Unless a line falls after the one with "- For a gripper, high", retype it exactly from the records below; leave out all pictures.

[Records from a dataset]
◇ ◇ ◇ ◇
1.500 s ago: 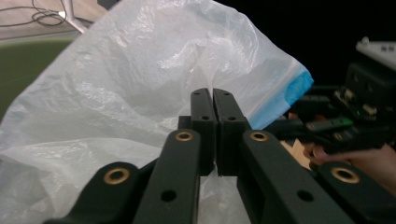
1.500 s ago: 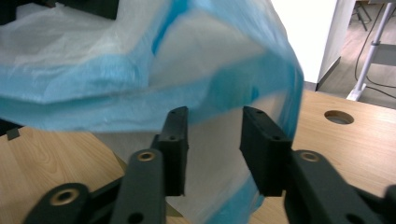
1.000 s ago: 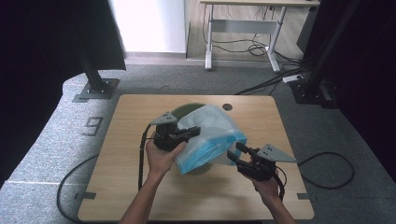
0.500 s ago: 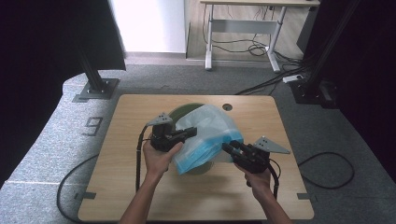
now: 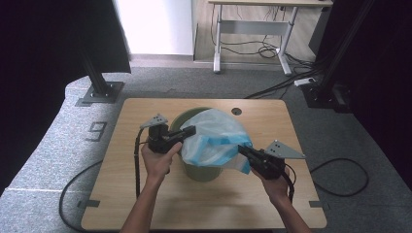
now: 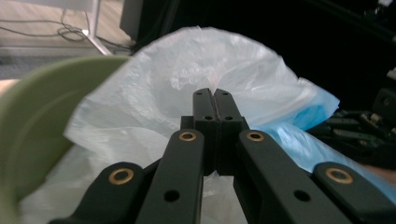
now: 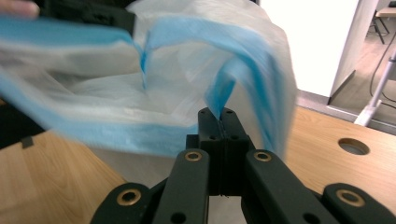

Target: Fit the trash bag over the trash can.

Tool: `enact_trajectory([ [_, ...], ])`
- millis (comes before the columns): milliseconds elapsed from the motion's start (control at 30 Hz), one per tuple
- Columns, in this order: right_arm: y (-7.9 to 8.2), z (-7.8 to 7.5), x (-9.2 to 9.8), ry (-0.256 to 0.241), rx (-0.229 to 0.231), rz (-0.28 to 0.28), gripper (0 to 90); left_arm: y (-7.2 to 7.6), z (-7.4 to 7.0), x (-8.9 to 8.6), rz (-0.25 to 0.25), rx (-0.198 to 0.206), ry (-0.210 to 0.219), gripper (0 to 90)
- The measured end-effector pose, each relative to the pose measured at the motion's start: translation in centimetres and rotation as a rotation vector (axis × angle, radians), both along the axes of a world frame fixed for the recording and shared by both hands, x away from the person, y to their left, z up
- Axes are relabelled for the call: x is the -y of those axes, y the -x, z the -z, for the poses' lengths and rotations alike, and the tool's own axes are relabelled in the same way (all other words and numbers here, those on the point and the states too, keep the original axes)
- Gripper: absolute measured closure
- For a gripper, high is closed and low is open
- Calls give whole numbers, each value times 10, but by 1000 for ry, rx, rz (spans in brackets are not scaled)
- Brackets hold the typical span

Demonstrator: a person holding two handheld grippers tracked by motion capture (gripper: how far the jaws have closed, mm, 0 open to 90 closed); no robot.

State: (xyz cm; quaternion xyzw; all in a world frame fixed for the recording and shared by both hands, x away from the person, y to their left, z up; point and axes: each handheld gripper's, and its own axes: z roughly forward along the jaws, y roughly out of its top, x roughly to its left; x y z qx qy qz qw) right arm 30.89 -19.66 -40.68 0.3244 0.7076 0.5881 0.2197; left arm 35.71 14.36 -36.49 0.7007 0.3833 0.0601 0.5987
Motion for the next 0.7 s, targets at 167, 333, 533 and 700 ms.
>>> enact_trajectory([
  [167, -8, -6, 4, 66, 24, 37, 884, 0, -4, -16, -30, 16, 38, 898],
  [333, -12, -18, 8, 56, 47, 57, 884, 3, -5, -28, -42, 38, 61, 898],
  [533, 1, -23, 6, 70, 84, 36, 883, 16, 3, -41, -43, 54, 60, 897],
  [700, 12, -15, 2, 77, 74, 0, 883, 27, 14, -52, -45, 54, 55, 897],
])
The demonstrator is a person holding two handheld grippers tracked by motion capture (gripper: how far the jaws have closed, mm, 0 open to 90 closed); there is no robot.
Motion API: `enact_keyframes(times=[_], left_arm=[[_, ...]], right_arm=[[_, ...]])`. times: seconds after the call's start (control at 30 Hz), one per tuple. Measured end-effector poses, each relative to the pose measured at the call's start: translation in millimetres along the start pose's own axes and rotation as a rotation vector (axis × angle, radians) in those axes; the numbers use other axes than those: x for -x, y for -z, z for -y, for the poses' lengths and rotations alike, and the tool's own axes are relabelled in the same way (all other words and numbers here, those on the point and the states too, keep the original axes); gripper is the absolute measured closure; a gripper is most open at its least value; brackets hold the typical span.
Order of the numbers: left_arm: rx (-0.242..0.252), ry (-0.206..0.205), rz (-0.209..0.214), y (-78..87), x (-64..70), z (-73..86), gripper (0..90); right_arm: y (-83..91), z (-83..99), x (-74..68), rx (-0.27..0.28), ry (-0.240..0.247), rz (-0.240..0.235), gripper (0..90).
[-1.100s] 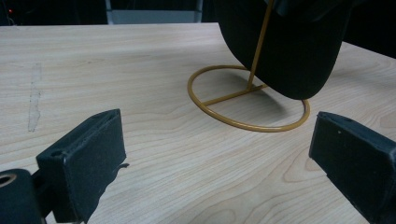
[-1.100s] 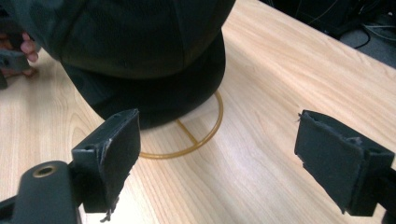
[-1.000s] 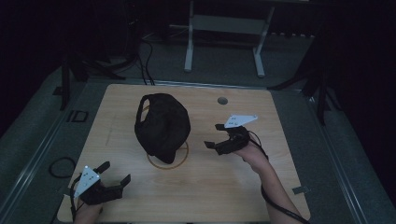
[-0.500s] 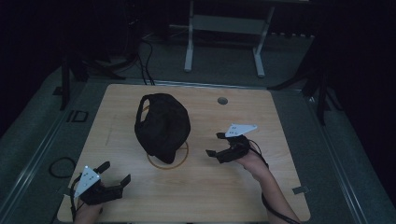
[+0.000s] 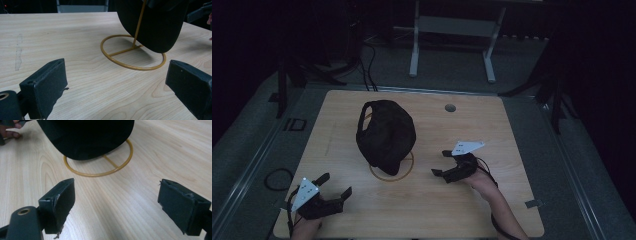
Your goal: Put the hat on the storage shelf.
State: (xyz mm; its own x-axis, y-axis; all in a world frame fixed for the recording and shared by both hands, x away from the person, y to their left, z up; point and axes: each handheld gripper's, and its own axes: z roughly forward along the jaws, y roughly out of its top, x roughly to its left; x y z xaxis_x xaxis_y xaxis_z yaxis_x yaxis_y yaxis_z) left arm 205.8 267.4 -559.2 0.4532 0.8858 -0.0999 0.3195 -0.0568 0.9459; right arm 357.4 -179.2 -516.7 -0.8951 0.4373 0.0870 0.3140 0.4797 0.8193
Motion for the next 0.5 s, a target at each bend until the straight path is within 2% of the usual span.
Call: enact_keyframes(times=[0.13,0.5], left_arm=[[0.001,0.003,0.001,-0.1,0.0,0.1,4.0],[0.000,0.002,0.000,-0.2,-0.1,0.2,4.0]], right_arm=[[-0.9,5.3,-1.2,-0.002,0.011,-0.003,14.5],[0.0,20.0,-0.7,-0.006,-0.004,-0.003,14.5]])
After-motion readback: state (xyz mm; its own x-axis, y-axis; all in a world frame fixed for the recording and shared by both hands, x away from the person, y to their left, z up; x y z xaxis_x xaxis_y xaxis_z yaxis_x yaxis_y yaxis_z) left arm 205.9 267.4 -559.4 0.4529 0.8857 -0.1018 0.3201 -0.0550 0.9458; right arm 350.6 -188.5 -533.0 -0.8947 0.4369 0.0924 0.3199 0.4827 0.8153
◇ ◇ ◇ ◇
## Output of the exercise
1.500 s ago: 
1.500 s ago: 
1.000 s ago: 
0.500 s ago: 
now: 
now: 
now: 

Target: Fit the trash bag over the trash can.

Tool: `enact_trajectory([ [_, ...], ])`
- millis (comes before the columns): milliseconds elapsed from the motion's start (control at 30 Hz), one per tuple
- Columns, in this order: right_arm: y (-7.9 to 8.2), z (-7.8 to 7.5), x (-9.2 to 9.8), ry (-0.256 to 0.241), rx (-0.229 to 0.231), rz (-0.28 to 0.28), gripper (0 to 90); left_arm: y (-7.2 to 7.6), z (-7.4 to 7.0), x (-8.9 to 8.6), rz (-0.25 to 0.25), rx (-0.198 to 0.206), ry (-0.210 to 0.219), gripper (0 to 90)
- The measured end-effector pose, each relative to the pose measured at the motion's start: translation in centimetres and rotation as a rotation vector (axis × angle, radians), both along the axes of a world frame fixed for the recording and shared by both hands, x away from the person, y to their left, z up
- Axes are relabelled for the call: x is the -y of those axes, y the -x, z the -z, for the poses' lengths and rotations alike, and the tool's own axes are relabelled in the same way (all other words and numbers here, those on the point and the states too, keep the original axes)
- Gripper: absolute measured closure
- For a gripper, high is closed and low is open

Nothing remains to be added to the answer.